La esperada epopeya Duna: Parte Dos se estrenó ayer en las salas comerciales argentinas. Un título muy esperado por el público que aplaudió la primera parte en el 2021, cuando ganó seis premios Oscars y tuvo un gran éxito comercial. Esta segunda parte llega también con un elenco estelar y promete convertirse en uno de los sucesos cinematográficos del 2024.
La sinopsis oficial señala «Duna: Parte Dos explorará el viaje mítico de Paul Atreides mientras se une a Chani y los Fremen en una guerra de venganza contra los conspiradores que destruyeron a su familia. Al enfrentarse a una elección entre el amor de su vida y el destino del universo conocido, se esfuerza por evitar un futuro terrible que solo él puede prever«.
La historia dispone de varios elementos, conjugando distintas narrativas y estéticas. El espectador encontrará guerra, odio, viajes, gusanos de arena, elixires vitales, mundo distópico, venganza y, lógico, un poquito de amor. Pochoclera 100 x 100.
El resultado es un espectáculo visual de más de dos horas y media, efectos especiales, aventura y entretenimiento, acompañada por una tensión sonora constante, casi como un protagonista más. Una obra que se podría enmarcar mayormente en el género de ciencia ficción, y donde los fans de la primera parte posiblemente no se sientan defraudados con esta continuación.

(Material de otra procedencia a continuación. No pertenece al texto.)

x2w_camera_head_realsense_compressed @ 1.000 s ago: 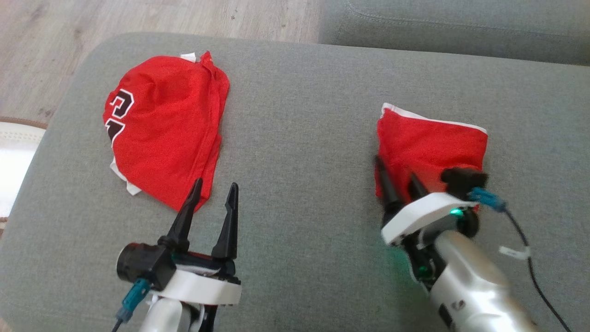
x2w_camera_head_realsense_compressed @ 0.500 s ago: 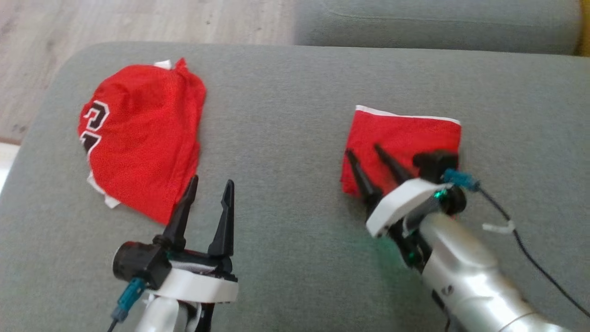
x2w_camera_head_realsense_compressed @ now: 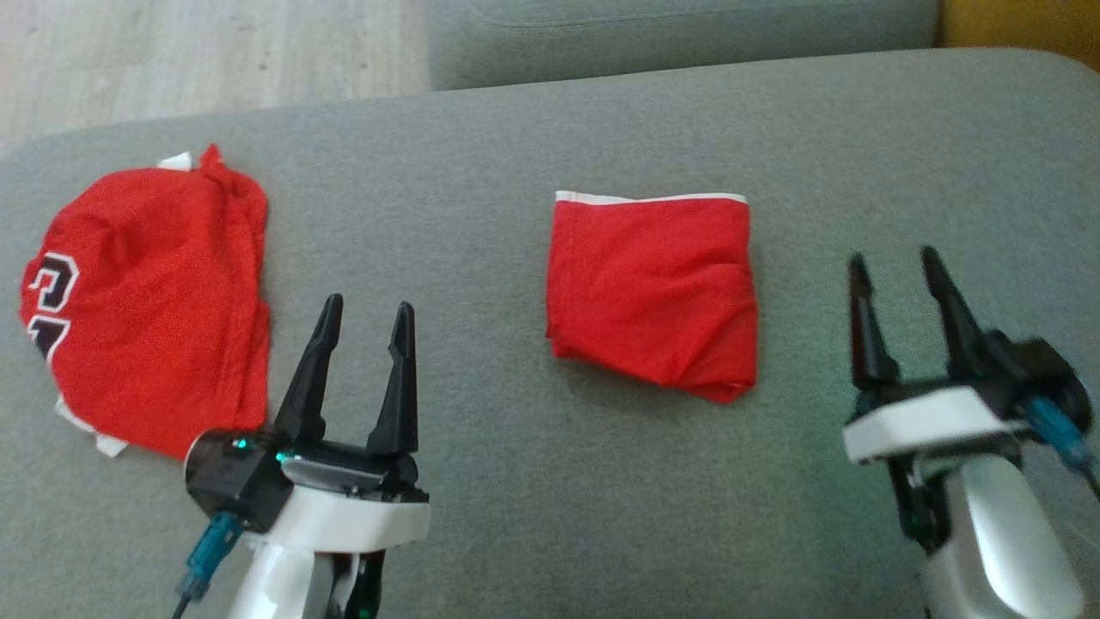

La construcción de esta producción audiovisual recae en la forma clásica de contar la historia. Disfrazada con una trama que mantendrá atento al espectador en este viaje que hace su protagonista (Timothée Chalamet). Un guion que tiene mucho que de la ya utilizada tantas veces estructura del “camino del héroe”. Mundos varios, aristocracias, guerreros y formas de un futuro imaginado adornan aquello que no parece clásico.
Un usuario en X (Twitter) mencionó que Duna se convertiría en una suerte de La guerra de las galaxias con el tiempo. El comentario se entiende como una especie de entronización de la obra en un futuro clásico del cine. Y tiene con qué, porque la película tiene contenido, reparto y tecnicismo logrado. Hay tela para cortar, porque con ella el debate es inevitable.
Algo más para destacar en ese armado cinematográfico, son los modos en que los colores plantean mundos diferentes. Lo cálido (los buenos) y lo frío (los malos), o lo claro y lo oscuro; un clásico del séptimo arte. Aspecto con el que podrían hacerse referencias audiovisuales, lejanamente, a una de las creaciones de Leni Riefenstahl, la directora alemana, desde el concepto de puesta en escena. Una forma de cómo mostrar el mal.
Con un reparto encabezado por Timothée Chalamet, llevando su heroísmo hacia adelante, verosímil, correcto, pero no más que eso. Lo secundan Zendaya, quien en el poster parecía que tendría un mayor protagonismo. Cuestiones de marketing.
Entre otros actores reconocidos están Rebecca Ferguson, muy fría, posiblemente uno de los mejores personajes, Josh Brolin, Florence Pugh, Dave Bautista, Christopher Walken, Léa Seydoux, Souheila Yacoub, Stellan Skarsgård, Charlotte Rampling y Javier Bardem. Y un cameo, una sorpresa, que si se dice, deja de ser sorpresa. O tal vez ya no lo sea al momento de redactar este texto.
La película está basada en el bestseller Duna, de Frank Herbert, fue dirigida por Denis Villeneuve y producida por Warner Bros. Pictures y Legendary Pictures. “No estás preparado para lo que está por venir” es el gancho publicitario. Parafraseando a ese slogan, usted, lector, ¿Está preparado para lo que está por ver?